Everything from the line containing "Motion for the" through the last line of the material must be restated word for word, and only that.

─── INFORMATION PROVIDED

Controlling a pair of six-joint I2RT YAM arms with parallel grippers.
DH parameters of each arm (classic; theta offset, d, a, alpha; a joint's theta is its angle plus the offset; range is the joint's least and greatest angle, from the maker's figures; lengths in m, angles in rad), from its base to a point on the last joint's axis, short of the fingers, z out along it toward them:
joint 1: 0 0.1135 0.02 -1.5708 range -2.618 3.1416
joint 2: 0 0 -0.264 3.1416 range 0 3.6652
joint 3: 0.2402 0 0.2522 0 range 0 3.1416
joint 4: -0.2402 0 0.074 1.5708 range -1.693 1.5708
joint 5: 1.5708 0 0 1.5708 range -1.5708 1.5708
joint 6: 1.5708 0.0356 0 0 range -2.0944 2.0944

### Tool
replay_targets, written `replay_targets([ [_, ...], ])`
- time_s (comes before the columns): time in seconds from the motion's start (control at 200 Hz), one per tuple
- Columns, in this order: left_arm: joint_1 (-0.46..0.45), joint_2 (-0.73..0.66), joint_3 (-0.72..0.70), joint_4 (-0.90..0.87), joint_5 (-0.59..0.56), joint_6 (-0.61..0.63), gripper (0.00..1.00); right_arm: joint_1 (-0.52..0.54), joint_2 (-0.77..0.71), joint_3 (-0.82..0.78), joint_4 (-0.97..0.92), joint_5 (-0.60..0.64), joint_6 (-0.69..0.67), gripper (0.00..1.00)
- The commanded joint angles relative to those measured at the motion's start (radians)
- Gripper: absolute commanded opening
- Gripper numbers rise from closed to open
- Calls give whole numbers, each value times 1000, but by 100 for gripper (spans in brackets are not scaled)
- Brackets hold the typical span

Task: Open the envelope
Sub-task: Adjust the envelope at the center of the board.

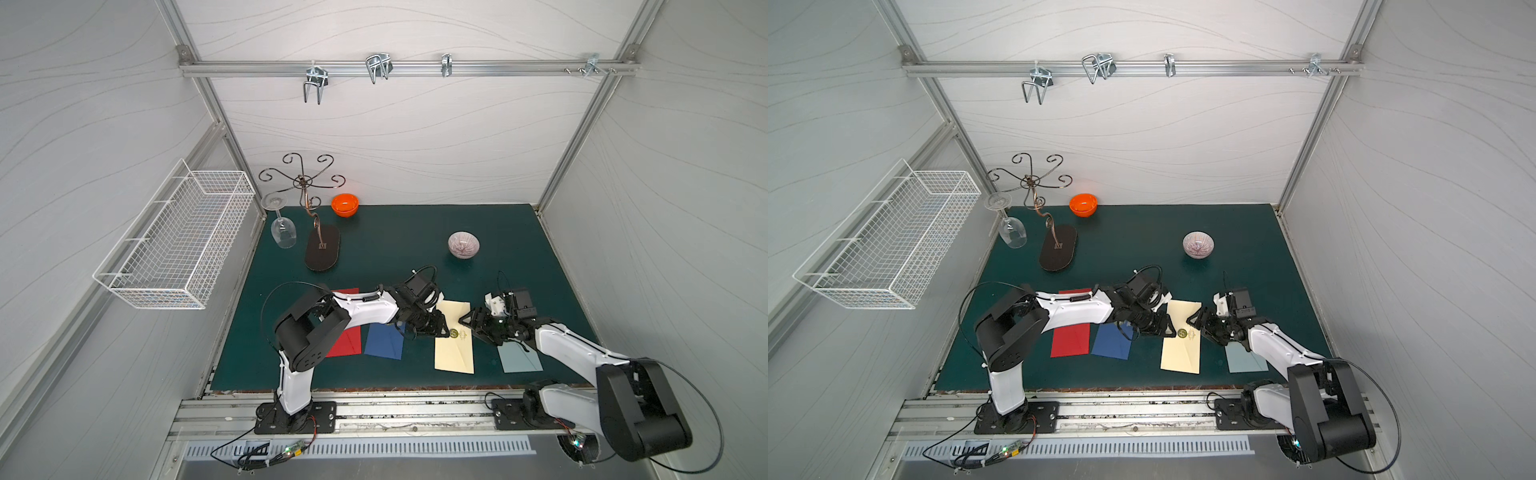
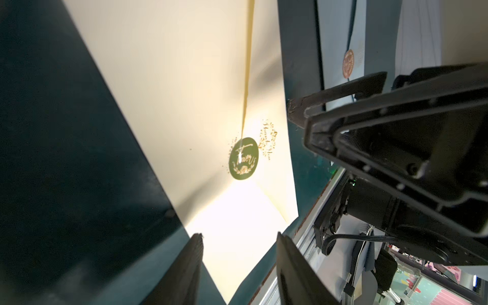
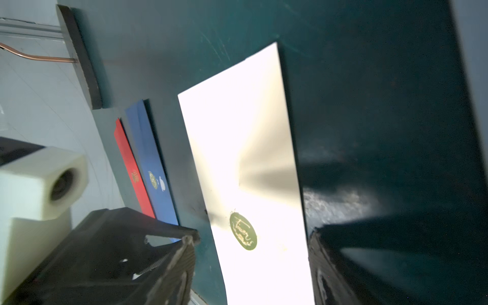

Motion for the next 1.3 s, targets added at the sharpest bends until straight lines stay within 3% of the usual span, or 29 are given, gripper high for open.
replay_targets([
  [0.0, 1, 37, 50, -27, -4, 6, 45, -19, 49, -54, 28, -2, 18, 70],
  [0.44, 112, 57, -2, 10, -45, -4, 43, -7, 183, -30, 219, -180, 41, 72],
  [0.565, 156, 39, -8, 0, -36, 22, 43, 44, 228, 19, 213, -166, 33, 74],
  [0.77, 175, -1, 12, -19, -18, 55, 45, 26, 268, 48, 195, -129, 26, 75],
  [1.141, 164, -141, -96, 6, 62, 9, 46, 24, 149, -23, 158, -67, 79, 74],
  [1.296, 108, -218, -152, -16, 73, -6, 45, 63, 74, -51, 129, -71, 97, 74],
])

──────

> [RESULT OF THE EXERCISE]
Motion for the next 1.3 s, targets added at the sharpest bends until straight lines stay within 3% of the usual span, or 29 are given, gripper high for open.
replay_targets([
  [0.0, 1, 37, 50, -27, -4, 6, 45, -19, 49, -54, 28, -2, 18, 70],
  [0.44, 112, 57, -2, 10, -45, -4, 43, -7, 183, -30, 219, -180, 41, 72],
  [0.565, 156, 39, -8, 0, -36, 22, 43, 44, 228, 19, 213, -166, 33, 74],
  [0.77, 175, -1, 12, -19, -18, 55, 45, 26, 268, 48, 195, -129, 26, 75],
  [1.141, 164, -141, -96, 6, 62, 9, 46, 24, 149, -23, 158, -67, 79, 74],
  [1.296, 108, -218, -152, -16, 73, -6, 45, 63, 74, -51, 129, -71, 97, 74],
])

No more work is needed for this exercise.